» TASK GOAL
The complete listing should be restated word for word.

--------------------------------

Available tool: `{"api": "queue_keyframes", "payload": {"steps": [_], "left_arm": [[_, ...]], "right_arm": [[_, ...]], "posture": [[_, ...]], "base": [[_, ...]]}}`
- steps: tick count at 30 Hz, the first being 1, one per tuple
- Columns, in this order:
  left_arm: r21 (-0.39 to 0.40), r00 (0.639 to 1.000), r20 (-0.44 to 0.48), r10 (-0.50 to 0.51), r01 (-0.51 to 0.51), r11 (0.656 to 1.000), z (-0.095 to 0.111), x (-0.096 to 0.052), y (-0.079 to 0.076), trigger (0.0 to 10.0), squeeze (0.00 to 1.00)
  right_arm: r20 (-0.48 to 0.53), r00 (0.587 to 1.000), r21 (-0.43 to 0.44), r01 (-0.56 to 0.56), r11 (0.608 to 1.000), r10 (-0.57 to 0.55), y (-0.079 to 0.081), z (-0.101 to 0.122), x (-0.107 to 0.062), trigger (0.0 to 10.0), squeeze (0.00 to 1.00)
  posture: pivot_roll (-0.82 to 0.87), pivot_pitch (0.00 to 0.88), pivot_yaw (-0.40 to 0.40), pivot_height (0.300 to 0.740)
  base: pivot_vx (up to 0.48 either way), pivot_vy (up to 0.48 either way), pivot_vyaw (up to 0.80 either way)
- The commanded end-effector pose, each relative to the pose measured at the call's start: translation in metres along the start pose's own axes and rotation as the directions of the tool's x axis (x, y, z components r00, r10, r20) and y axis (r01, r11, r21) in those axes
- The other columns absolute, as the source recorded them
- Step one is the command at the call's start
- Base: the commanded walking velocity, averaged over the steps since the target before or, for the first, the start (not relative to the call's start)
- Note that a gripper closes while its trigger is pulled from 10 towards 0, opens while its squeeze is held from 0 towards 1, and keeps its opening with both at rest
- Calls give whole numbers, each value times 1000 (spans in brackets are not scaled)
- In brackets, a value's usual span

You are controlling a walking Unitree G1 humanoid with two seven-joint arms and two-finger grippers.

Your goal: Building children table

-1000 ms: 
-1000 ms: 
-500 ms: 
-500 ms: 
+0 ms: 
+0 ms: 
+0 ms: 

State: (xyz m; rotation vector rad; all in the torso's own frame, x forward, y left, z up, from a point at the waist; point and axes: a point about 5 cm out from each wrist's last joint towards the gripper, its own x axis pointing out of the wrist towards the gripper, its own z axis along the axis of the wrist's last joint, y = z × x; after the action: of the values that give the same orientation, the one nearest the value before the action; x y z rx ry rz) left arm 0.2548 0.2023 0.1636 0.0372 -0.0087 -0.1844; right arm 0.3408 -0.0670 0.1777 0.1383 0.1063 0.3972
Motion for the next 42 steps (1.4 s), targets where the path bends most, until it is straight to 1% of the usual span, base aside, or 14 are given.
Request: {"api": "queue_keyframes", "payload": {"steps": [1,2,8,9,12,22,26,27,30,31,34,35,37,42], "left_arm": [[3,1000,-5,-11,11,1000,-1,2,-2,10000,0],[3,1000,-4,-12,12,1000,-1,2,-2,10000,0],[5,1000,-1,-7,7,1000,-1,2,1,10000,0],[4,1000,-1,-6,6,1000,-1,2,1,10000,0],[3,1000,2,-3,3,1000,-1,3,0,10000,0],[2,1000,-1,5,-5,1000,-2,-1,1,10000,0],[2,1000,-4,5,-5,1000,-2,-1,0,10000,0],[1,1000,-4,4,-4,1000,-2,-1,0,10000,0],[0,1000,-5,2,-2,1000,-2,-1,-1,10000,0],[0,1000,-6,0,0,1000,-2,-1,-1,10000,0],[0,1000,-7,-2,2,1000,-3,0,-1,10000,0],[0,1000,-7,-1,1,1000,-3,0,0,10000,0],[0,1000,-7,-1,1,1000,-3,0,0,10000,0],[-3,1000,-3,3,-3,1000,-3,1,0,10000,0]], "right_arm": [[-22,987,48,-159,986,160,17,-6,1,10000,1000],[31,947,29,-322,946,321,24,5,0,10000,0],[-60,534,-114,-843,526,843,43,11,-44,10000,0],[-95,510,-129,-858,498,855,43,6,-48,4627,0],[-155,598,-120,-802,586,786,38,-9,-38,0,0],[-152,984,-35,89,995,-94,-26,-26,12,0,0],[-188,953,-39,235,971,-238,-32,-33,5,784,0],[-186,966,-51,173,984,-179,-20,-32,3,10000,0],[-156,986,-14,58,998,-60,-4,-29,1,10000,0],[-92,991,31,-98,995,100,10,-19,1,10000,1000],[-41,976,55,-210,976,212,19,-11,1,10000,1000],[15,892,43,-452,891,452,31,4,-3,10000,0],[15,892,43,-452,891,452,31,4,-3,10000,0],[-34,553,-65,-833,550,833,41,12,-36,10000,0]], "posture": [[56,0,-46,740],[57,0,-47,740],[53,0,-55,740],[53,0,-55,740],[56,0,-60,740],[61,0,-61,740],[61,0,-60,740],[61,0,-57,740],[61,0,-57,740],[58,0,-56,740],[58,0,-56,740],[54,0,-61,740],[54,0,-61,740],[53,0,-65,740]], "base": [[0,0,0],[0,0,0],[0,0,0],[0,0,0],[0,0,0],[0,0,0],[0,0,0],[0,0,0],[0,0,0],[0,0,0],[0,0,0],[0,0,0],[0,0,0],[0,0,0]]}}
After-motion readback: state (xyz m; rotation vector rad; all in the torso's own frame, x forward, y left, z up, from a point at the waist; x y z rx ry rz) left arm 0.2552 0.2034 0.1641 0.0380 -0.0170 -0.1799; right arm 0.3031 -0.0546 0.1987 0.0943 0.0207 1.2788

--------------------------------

» TASK ANSWER
Available tool: `{"api": "queue_keyframes", "payload": {"steps": [_], "left_arm": [[_, ...]], "right_arm": [[_, ...]], "posture": [[_, ...]], "base": [[_, ...]]}}`
- steps: tick count at 30 Hz, the first being 1, one per tuple
- Columns, in this order:
  left_arm: r21 (-0.39 to 0.40), r00 (0.639 to 1.000), r20 (-0.44 to 0.48), r10 (-0.50 to 0.51), r01 (-0.51 to 0.51), r11 (0.656 to 1.000), z (-0.095 to 0.111), x (-0.096 to 0.052), y (-0.079 to 0.076), trigger (0.0 to 10.0), squeeze (0.00 to 1.00)
  right_arm: r20 (-0.48 to 0.53), r00 (0.587 to 1.000), r21 (-0.43 to 0.44), r01 (-0.56 to 0.56), r11 (0.608 to 1.000), r10 (-0.57 to 0.55), y (-0.079 to 0.081), z (-0.101 to 0.122), x (-0.107 to 0.062), trigger (0.0 to 10.0), squeeze (0.00 to 1.00)
  posture: pivot_roll (-0.82 to 0.87), pivot_pitch (0.00 to 0.88), pivot_yaw (-0.40 to 0.40), pivot_height (0.300 to 0.740)
  base: pivot_vx (up to 0.48 either way), pivot_vy (up to 0.48 either way), pivot_vyaw (up to 0.80 either way)
- The commanded end-effector pose, each relative to the pose measured at the call's start: translation in metres along the start pose's own axes and rotation as the directions of the tool's x axis (x, y, z components r00, r10, r20) and y axis (r01, r11, r21) in those axes
- The other columns absolute, as the source recorded them
- Step one is the command at the call's start
- Base: the commanded walking velocity, averaged over the steps since the target before or, for the first, the start (not relative to the call's start)
- Note that a gripper closes while its trigger is pulled from 10 towards 0, opens while its squeeze is held from 0 towards 1, and keeps its opening with both at rest
- Calls give whole numbers, each value times 1000 (spans in brackets are not scaled)
- In brackets, a value's usual span

You are controlling a walking Unitree G1 humanoid with two seven-joint arms and two-finger grippers.

Your goal: Building children table

-1000 ms: 
-1000 ms: 
-500 ms: 
-500 ms: 
+0 ms: 
+0 ms: 
+0 ms: 

State: (xyz m; rotation vector rad; all in the torso's own frame, x forward, y left, z up, from a point at the waist; point and axes: a point about 5 cm out from each wrist's last joint towards the gripper, its own x axis pointing out of the wrist towards the gripper, its own z axis along the axis of the wrist's last joint, y = z × x; after the action: of the values that give the same orientation, the one nearest the value before the action; x y z rx ry rz) left arm 0.2548 0.2023 0.1636 0.0372 -0.0087 -0.1844; right arm 0.3408 -0.0670 0.1777 0.1383 0.1063 0.3972
Motion for the next 42 steps (1.4 s), targets where the path bends most, until it is straight to 1% of the usual span, base aside, or 14 are given.
Request: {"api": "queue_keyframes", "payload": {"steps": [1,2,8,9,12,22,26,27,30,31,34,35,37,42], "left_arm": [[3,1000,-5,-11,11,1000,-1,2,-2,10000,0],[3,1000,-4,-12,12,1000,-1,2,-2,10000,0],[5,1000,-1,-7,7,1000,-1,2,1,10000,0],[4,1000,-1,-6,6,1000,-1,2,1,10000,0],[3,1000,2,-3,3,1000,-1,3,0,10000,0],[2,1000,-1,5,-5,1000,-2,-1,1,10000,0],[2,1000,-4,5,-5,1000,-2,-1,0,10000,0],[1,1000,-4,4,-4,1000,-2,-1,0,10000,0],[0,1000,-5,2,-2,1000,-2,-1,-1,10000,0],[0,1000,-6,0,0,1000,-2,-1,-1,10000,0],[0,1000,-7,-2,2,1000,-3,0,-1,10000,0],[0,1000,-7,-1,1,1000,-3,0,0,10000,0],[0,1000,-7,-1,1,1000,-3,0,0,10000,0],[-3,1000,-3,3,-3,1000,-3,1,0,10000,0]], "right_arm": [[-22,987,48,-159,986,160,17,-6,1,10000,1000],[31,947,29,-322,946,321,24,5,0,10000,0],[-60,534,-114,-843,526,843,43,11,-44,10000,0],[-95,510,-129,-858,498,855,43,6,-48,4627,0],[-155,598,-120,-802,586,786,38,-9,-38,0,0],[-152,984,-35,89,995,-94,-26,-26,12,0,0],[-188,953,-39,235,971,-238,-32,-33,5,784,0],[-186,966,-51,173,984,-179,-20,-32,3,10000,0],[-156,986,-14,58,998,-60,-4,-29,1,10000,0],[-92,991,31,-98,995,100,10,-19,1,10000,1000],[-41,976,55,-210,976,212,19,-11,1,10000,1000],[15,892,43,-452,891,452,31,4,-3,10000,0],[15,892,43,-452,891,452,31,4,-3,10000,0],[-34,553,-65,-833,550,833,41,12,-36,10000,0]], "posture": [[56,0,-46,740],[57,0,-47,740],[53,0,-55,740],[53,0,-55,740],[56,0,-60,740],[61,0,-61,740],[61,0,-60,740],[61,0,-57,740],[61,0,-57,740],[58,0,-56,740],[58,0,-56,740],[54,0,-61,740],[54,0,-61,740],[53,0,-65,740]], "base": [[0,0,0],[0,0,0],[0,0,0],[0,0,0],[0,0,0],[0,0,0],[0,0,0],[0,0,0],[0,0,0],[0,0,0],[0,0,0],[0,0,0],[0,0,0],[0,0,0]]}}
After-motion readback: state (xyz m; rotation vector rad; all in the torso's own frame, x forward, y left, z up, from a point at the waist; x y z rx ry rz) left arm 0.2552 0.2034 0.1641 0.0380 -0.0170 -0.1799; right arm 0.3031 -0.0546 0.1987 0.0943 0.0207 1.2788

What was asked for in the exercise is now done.